Esto es otra cosa. Se trata de un esfuerzo por capturar a personal de las Fuerzas Armadas para ampliar las líneas de distribución de la droga a niveles desconocidos, pero seguramente crecientes. Teniendo en cuenta que el narcotráfico es una actividad empresarial de alta racionalidad, parece claro que se ha buscado crear un canal seguro, confiable y casi libre de sospecha para mejorar el negocio desde sus puntos de ingreso al territorio chileno. Un reciente grupo de estudios coordinados por Aldo Mascareño, Rodrigo Vergara y Nicole Gardella (Violencia en Chile. La fragilidad del orden social, FCE/CEP, 2025) subraya que estas empresas, a menudo multinacionales, tienen flexibilidad para aliarse con bandas locales, lo que amplifica sus capacidades. Su flanco frágil es el recorrido que debe seguir el dinero que recolectan; en el momento del lavado, gran parte de la red queda expuesta, siempre que el Estado tenga la coordinación necesaria entre sus agencias. En Chile, dicen los estudios, esa coordinación es deficiente, por ejemplo, entre Carabineros y la PDI.

Así es la nueva guerra. Las Fuerzas Armadas de México, Colombia, Ecuador, entre otras, saben muy bien que este es el nuevo enemigo, que en sus casos ha sobrepasado todos los escenarios de conflicto convencional, incluso la guerra civil, como ocurrió en Colombia, donde la guerra de los narcotraficantes contra el Estado se superpuso con la de la guerrilla, creando una situación infernal. Hay muchos signos de que, bajo las incumplibles promesas del gobierno de Gustavo Petro, la guerra interna está regresando, aunque esta vez la hegemonía la tiene el narcotráfico.
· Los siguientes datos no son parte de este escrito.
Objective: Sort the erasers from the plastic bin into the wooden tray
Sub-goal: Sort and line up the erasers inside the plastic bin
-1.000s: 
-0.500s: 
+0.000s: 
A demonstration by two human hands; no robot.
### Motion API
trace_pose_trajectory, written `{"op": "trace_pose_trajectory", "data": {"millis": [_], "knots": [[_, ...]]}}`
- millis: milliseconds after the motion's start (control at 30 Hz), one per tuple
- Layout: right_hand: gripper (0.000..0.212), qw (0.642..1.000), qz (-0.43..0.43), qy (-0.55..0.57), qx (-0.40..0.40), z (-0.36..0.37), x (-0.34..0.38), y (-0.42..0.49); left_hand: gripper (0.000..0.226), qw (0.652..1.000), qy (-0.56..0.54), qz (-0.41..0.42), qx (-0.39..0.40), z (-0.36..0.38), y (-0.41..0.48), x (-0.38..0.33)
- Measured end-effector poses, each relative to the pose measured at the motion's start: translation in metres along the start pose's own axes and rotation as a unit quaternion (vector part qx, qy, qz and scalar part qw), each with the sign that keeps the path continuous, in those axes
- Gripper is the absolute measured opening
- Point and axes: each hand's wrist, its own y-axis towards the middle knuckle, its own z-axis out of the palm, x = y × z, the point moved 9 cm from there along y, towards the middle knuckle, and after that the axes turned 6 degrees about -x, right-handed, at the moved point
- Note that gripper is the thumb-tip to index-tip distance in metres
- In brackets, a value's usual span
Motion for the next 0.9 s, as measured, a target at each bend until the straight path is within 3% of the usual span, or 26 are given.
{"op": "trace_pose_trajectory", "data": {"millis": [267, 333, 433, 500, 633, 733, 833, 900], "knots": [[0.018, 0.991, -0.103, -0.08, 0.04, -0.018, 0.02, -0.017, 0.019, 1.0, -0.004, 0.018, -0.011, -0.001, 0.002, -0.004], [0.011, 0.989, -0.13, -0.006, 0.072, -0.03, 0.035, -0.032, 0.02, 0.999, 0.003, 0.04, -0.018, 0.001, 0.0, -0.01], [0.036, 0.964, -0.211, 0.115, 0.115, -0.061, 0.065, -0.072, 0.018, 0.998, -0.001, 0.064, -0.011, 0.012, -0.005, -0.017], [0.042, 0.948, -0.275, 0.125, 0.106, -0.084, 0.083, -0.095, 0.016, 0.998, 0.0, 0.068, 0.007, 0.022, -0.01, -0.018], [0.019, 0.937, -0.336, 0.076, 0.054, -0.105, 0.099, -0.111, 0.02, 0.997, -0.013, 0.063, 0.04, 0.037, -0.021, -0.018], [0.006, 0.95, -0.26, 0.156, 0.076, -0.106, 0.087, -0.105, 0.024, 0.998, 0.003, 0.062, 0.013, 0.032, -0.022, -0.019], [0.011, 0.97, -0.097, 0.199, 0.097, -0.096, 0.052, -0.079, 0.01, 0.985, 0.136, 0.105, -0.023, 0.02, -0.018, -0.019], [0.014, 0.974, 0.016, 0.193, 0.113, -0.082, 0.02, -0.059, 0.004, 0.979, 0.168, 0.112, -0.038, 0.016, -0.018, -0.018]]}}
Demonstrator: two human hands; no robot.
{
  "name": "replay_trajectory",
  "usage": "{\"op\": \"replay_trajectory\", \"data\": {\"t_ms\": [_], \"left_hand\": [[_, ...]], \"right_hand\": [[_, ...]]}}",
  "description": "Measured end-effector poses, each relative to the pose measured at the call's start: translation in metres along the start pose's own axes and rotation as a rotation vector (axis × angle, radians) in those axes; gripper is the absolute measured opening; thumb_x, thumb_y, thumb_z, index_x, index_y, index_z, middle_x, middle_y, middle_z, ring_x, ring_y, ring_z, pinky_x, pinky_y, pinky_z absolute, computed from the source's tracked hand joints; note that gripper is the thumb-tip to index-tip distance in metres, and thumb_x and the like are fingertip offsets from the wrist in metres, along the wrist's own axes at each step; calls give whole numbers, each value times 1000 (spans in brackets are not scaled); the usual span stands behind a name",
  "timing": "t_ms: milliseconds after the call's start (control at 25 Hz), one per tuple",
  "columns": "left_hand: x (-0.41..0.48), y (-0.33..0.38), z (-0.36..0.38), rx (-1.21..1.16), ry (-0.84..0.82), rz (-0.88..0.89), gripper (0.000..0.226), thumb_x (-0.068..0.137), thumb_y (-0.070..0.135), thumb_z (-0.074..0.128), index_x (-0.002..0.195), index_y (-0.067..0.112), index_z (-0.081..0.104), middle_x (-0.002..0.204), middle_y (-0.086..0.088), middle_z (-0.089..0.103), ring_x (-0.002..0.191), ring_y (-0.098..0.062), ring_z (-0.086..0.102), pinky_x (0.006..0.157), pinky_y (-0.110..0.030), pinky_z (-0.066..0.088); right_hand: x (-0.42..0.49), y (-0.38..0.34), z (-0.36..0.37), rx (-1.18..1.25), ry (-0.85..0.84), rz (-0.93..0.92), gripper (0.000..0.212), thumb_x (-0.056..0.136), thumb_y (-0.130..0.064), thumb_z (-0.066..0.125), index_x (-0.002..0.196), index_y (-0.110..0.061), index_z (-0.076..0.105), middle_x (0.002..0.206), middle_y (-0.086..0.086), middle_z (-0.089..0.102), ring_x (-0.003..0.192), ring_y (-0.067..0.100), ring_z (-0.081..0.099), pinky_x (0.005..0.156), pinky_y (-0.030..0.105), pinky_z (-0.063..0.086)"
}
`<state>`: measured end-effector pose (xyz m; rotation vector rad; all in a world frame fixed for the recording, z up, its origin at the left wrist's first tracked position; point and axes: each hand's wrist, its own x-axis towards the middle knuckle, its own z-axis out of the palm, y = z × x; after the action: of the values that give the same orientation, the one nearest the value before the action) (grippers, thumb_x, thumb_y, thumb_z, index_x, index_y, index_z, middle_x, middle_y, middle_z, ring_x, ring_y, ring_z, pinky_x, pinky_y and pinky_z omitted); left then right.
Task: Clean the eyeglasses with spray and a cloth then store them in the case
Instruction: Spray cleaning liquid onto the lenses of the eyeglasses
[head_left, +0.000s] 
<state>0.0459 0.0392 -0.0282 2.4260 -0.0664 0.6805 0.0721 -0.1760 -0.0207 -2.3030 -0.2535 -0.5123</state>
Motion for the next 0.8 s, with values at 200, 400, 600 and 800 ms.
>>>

Por eso son tan graves los incidentes en la FACH y el Ejército, no por la contienda de competencia entre la justicia especializada de la Fuerza Aérea y el Ministerio Público, incluso en el caso de que existan buenas razones para plantearla. En situación de guerra, es una discusión poco relevante.

Y por eso, tal vez, hay que repetirlo: se ha declarado una guerra.

La visión fatalista de la historia dirá que esto iba a suceder tarde o temprano. No hay forma de demostrar lo contrario, pero en ese caso cabe preguntarse cuán preparadas están las Fuerzas Armadas para hacer frente a un enemigo no estatal, con inmensa capacidad de corrupción y redes fuertes en al menos dos de los países vecinos. Conviene abandonar desde ya la idea de que las Fuerzas Armadas están en esto de manera pasajera. No hay forma de que, ante la envergadura de la amenaza, el instrumento de mayor capacidad del Estado se repliegue a las tareas que tuvo en el pasado.

El único indicio sobre su preparación, por ahora, es la reacción rápida de los altos mandos del Ejército y la FACH, que ha servido para alertar a toda la cadena de mandos y probablemente elevar el nivel de vigilancia. La Armada, adelantada por los múltiples problemas de la seguridad portuaria, ha desarrollado hace ya varios años un protocolo de certificación del personal que podría estar en contacto con el mundo tentacular del tráfico ilícito. De nuevo, la experiencia mundial muestra que finalmente estos mecanismos de control se extienden a gran parte del personal.

La mayoría de estas medidas son invasivas y escudriñan en la vida privada más allá de lo que parece tolerable. Por lo tanto, tienden a ser resistidas y requieren de fuerte certidumbre respecto de su confidencialidad. Algo similar ocurre con los dispositivos de contrainteligencia, que en buena parte consisten en vigilar al personal.

El Estado de Chile está obligado a multiplicar sus prevenciones ahora que ha recibido las declaraciones formales que significan los hallazgos de droga entre sus filas militares. Los países que han sufrido esta experiencia saben que un paso hacia atrás es un paso perdido para siempre.